INSTRUCTIONS TO FOLLOW =>
Examine every line of the listing below. Count those containing "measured" and state only the result.

-- EXERCISE DATA follows --

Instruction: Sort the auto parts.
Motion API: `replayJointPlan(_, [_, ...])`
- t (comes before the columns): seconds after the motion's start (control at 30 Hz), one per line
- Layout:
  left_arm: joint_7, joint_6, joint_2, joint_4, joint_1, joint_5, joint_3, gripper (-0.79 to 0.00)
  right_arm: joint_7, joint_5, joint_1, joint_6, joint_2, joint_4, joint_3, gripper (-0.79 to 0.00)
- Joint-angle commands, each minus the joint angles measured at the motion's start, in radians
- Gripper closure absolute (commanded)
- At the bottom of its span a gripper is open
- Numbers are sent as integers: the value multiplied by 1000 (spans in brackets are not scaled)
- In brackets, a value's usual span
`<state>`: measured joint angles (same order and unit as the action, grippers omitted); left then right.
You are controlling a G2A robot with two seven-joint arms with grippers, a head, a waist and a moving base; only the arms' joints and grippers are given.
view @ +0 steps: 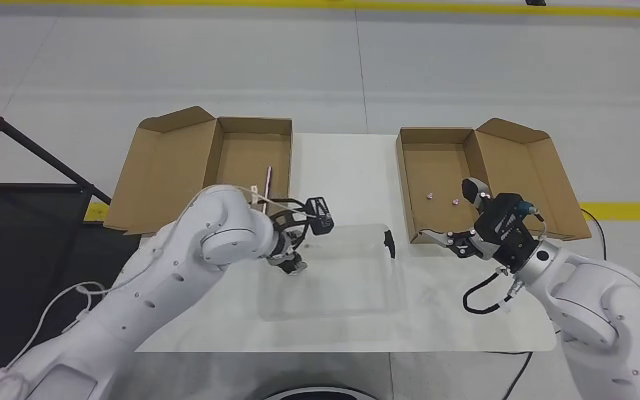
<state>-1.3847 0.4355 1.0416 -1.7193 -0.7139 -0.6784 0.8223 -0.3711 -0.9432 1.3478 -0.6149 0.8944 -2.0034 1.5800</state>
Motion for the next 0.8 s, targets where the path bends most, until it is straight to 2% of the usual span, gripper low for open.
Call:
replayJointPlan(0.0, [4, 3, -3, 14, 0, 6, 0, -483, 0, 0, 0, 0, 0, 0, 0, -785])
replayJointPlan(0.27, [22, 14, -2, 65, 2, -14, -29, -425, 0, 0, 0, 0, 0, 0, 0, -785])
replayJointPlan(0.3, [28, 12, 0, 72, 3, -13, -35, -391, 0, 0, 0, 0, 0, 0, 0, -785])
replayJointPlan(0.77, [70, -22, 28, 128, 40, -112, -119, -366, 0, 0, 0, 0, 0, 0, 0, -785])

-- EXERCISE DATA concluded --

SOLUTION TO THE PROBLEM =>
2